Your instructions: Copy everything in the listing below word for word, apart from any images.

Material for this task:
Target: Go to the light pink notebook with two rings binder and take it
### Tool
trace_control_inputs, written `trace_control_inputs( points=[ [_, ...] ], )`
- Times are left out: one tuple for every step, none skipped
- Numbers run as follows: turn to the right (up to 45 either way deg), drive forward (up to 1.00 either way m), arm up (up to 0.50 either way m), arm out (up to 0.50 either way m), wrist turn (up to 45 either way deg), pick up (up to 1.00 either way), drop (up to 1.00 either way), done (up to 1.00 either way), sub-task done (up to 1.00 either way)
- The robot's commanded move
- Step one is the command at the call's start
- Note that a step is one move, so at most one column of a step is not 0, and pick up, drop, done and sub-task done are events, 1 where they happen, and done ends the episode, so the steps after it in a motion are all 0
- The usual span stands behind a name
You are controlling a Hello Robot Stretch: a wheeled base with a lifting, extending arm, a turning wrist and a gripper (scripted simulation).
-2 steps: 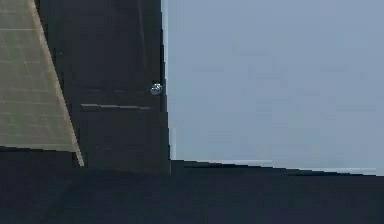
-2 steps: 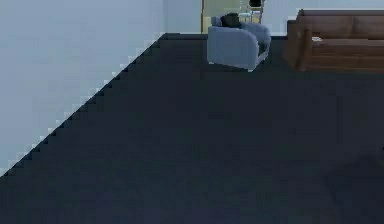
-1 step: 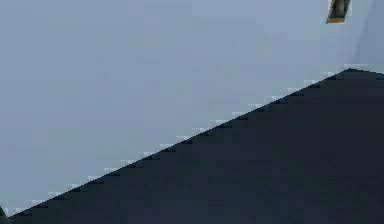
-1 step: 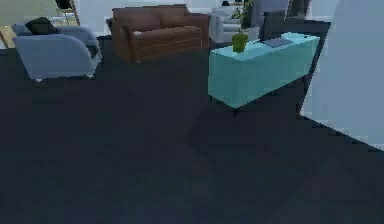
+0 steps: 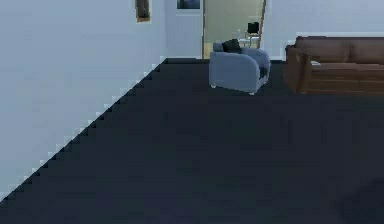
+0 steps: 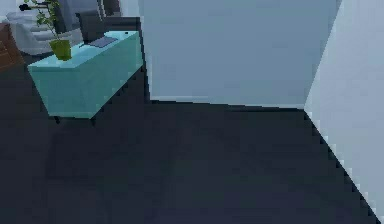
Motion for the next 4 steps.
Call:
trace_control_inputs(
  points=[
    [6.0,0.00,0.00,0.00,0.0,0.00,0.00,0.00,0.00],
    [0.0,0.20,0.00,0.00,0.0,0.00,0.00,0.00,0.00],
    [-45.0,0.00,0.00,0.00,0.0,0.00,0.00,0.00,0.00],
    [-30.0,0.00,0.00,0.00,0.0,0.00,0.00,0.00,0.00]
  ],
)
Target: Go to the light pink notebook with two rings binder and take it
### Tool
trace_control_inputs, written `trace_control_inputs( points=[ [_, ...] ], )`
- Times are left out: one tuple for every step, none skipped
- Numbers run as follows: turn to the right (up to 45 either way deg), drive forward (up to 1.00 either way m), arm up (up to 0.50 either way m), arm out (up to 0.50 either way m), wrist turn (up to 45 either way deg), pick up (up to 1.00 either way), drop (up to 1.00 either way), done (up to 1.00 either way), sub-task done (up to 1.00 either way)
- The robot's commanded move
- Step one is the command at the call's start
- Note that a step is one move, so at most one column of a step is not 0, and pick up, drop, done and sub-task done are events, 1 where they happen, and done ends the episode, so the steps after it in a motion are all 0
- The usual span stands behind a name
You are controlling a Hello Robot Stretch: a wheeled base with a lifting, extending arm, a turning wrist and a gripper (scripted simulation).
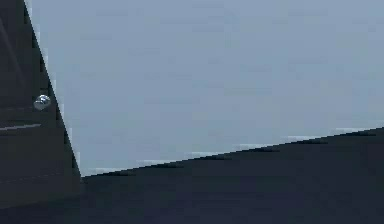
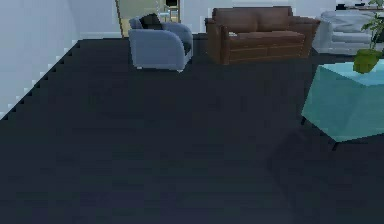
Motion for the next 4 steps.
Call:
trace_control_inputs(
  points=[
    [0.0,0.10,0.00,0.00,0.0,0.00,0.00,0.00,0.00],
    [-45.0,0.00,0.00,0.00,0.0,0.00,0.00,0.00,0.00],
    [-9.0,0.00,0.00,0.00,0.0,0.00,0.00,0.00,0.00],
    [0.0,0.45,0.00,0.00,0.0,0.00,0.00,0.00,0.00]
  ],
)
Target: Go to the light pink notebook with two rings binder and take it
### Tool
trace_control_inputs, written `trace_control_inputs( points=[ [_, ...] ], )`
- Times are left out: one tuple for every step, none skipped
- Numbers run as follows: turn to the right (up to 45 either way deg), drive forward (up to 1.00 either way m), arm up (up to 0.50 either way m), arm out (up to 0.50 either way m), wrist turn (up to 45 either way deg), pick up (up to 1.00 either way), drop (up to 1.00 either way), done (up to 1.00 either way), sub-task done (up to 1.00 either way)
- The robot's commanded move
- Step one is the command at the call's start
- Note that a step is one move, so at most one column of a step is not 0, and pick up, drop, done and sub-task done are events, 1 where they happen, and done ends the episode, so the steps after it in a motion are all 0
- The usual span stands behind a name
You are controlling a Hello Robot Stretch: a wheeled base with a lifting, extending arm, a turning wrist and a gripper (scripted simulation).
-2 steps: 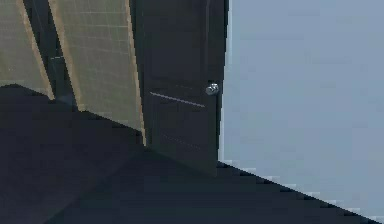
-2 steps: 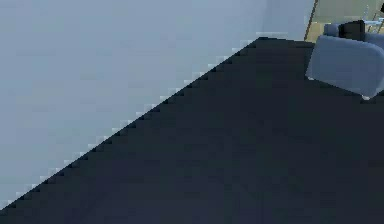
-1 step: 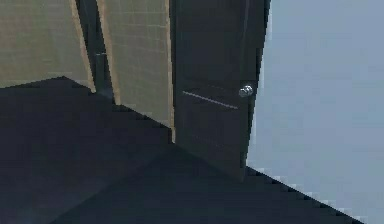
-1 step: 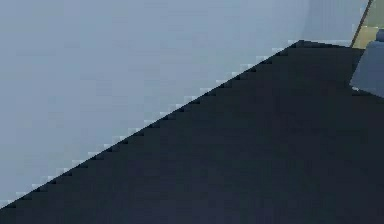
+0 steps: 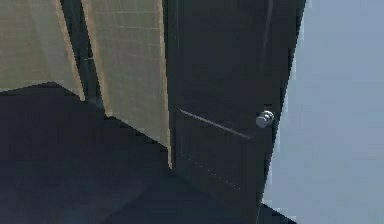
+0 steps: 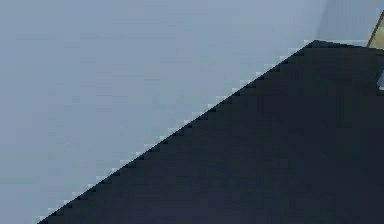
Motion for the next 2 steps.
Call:
trace_control_inputs(
  points=[
    [-33.0,0.00,0.00,0.00,0.0,0.00,0.00,0.00,0.00],
    [0.0,1.00,0.00,0.00,0.0,0.00,0.00,0.00,0.00]
  ],
)
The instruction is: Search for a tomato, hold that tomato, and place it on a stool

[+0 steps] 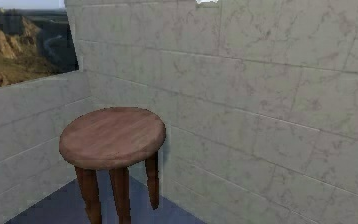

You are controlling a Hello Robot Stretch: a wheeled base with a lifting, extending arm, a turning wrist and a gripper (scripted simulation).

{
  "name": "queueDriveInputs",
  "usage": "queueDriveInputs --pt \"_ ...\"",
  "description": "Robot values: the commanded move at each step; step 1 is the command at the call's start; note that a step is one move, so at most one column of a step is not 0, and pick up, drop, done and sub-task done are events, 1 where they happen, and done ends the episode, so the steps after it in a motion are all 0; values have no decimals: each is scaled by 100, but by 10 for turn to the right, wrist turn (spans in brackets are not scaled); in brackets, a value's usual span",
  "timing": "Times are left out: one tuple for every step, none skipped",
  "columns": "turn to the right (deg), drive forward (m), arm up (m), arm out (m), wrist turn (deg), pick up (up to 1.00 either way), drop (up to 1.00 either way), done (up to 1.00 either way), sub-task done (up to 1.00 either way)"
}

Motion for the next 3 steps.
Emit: queueDriveInputs --pt "0 0 2 0 0 0 0 0 0" --pt "0 0 0 0 -450 0 0 0 0" --pt "0 0 0 0 -450 0 0 0 0"
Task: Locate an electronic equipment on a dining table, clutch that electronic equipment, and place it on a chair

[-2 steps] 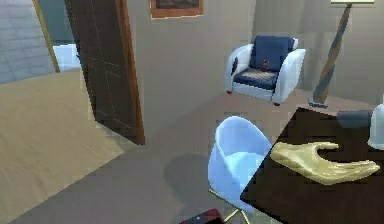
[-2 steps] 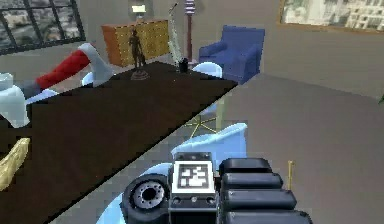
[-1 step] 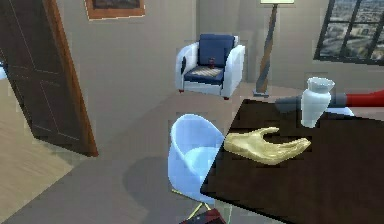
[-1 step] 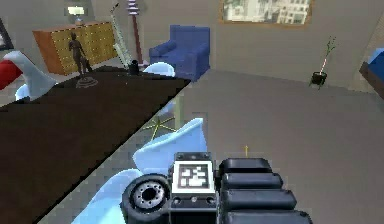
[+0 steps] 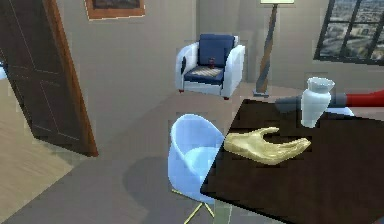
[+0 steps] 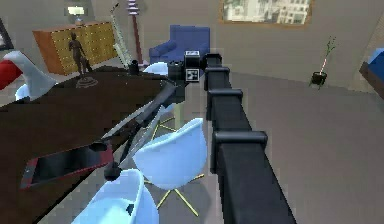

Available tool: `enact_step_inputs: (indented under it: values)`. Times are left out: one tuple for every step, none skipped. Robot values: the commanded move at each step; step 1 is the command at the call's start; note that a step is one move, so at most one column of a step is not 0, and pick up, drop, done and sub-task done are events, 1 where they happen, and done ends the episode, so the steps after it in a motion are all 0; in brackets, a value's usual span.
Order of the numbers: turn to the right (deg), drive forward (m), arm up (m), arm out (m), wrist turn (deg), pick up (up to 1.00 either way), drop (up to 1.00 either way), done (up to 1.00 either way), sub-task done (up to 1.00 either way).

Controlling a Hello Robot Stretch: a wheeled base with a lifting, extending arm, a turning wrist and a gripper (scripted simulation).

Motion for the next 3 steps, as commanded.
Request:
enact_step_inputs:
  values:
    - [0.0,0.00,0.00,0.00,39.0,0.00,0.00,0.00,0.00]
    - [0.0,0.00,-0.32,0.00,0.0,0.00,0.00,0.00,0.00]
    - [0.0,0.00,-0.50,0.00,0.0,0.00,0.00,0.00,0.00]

Solution below:
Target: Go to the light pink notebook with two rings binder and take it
### Tool
trace_control_inputs, written `trace_control_inputs( points=[ [_, ...] ], )`
- Times are left out: one tuple for every step, none skipped
- Numbers run as follows: turn to the right (up to 45 either way deg), drive forward (up to 1.00 either way m), arm up (up to 0.50 either way m), arm out (up to 0.50 either way m), wrist turn (up to 45 either way deg), pick up (up to 1.00 either way), drop (up to 1.00 either way), done (up to 1.00 either way), sub-task done (up to 1.00 either way)
- The robot's commanded move
- Step one is the command at the call's start
- Note that a step is one move, so at most one column of a step is not 0, and pick up, drop, done and sub-task done are events, 1 where they happen, and done ends the episode, so the steps after it in a motion are all 0
- The usual span stands behind a name
You are controlling a Hello Robot Stretch: a wheeled base with a lifting, extending arm, a turning wrist and a gripper (scripted simulation).
-2 steps: 
-2 steps: 
-1 step: 
-1 step: 
+0 steps: 
+0 steps: 
Motion for the next 4 steps.
Call:
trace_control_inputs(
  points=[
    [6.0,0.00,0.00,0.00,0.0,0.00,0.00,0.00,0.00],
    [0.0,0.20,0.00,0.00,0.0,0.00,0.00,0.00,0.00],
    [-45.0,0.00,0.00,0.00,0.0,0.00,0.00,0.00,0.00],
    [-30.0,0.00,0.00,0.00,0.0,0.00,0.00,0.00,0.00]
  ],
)
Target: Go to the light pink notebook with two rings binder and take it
### Tool
trace_control_inputs, written `trace_control_inputs( points=[ [_, ...] ], )`
- Times are left out: one tuple for every step, none skipped
- Numbers run as follows: turn to the right (up to 45 either way deg), drive forward (up to 1.00 either way m), arm up (up to 0.50 either way m), arm out (up to 0.50 either way m), wrist turn (up to 45 either way deg), pick up (up to 1.00 either way), drop (up to 1.00 either way), done (up to 1.00 either way), sub-task done (up to 1.00 either way)
- The robot's commanded move
- Step one is the command at the call's start
- Note that a step is one move, so at most one column of a step is not 0, and pick up, drop, done and sub-task done are events, 1 where they happen, and done ends the episode, so the steps after it in a motion are all 0
- The usual span stands behind a name
You are controlling a Hello Robot Stretch: a wheeled base with a lifting, extending arm, a turning wrist and a gripper (scripted simulation).
Motion for the next 4 steps.
Call:
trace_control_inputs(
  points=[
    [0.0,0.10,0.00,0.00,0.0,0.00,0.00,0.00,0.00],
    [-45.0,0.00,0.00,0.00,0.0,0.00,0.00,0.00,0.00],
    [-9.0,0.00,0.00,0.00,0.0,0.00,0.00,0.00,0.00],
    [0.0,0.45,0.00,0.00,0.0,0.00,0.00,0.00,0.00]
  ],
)
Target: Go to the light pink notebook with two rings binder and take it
### Tool
trace_control_inputs, written `trace_control_inputs( points=[ [_, ...] ], )`
- Times are left out: one tuple for every step, none skipped
- Numbers run as follows: turn to the right (up to 45 either way deg), drive forward (up to 1.00 either way m), arm up (up to 0.50 either way m), arm out (up to 0.50 either way m), wrist turn (up to 45 either way deg), pick up (up to 1.00 either way), drop (up to 1.00 either way), done (up to 1.00 either way), sub-task done (up to 1.00 either way)
- The robot's commanded move
- Step one is the command at the call's start
- Note that a step is one move, so at most one column of a step is not 0, and pick up, drop, done and sub-task done are events, 1 where they happen, and done ends the episode, so the steps after it in a motion are all 0
- The usual span stands behind a name
You are controlling a Hello Robot Stretch: a wheeled base with a lifting, extending arm, a turning wrist and a gripper (scripted simulation).
-2 steps: 
-2 steps: 
-1 step: 
-1 step: 
+0 steps: 
+0 steps: 
Motion for the next 2 steps.
Call:
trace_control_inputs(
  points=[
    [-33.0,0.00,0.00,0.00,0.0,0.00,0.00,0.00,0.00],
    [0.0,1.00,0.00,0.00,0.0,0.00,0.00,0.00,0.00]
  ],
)
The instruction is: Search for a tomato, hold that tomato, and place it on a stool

[+0 steps] 

You are controlling a Hello Robot Stretch: a wheeled base with a lifting, extending arm, a turning wrist and a gripper (scripted simulation).

{
  "name": "queueDriveInputs",
  "usage": "queueDriveInputs --pt \"_ ...\"",
  "description": "Robot values: the commanded move at each step; step 1 is the command at the call's start; note that a step is one move, so at most one column of a step is not 0, and pick up, drop, done and sub-task done are events, 1 where they happen, and done ends the episode, so the steps after it in a motion are all 0; values have no decimals: each is scaled by 100, but by 10 for turn to the right, wrist turn (spans in brackets are not scaled); in brackets, a value's usual span",
  "timing": "Times are left out: one tuple for every step, none skipped",
  "columns": "turn to the right (deg), drive forward (m), arm up (m), arm out (m), wrist turn (deg), pick up (up to 1.00 either way), drop (up to 1.00 either way), done (up to 1.00 either way), sub-task done (up to 1.00 either way)"
}

Motion for the next 3 steps.
Emit: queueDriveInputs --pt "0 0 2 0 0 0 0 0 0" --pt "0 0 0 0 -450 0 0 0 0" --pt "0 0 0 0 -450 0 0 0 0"
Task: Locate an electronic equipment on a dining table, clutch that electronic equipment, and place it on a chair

[-2 steps] 
[-2 steps] 
[-1 step] 
[-1 step] 
[+0 steps] 
[+0 steps] 

Available tool: `enact_step_inputs: (indented under it: values)`. Times are left out: one tuple for every step, none skipped. Robot values: the commanded move at each step; step 1 is the command at the call's start; note that a step is one move, so at most one column of a step is not 0, and pick up, drop, done and sub-task done are events, 1 where they happen, and done ends the episode, so the steps after it in a motion are all 0; in brackets, a value's usual span.
Order of the numbers: turn to the right (deg), drive forward (m), arm up (m), arm out (m), wrist turn (deg), pick up (up to 1.00 either way), drop (up to 1.00 either way), done (up to 1.00 either way), sub-task done (up to 1.00 either way).

Controlling a Hello Robot Stretch: a wheeled base with a lifting, extending arm, a turning wrist and a gripper (scripted simulation).

Motion for the next 3 steps, as commanded.
Request:
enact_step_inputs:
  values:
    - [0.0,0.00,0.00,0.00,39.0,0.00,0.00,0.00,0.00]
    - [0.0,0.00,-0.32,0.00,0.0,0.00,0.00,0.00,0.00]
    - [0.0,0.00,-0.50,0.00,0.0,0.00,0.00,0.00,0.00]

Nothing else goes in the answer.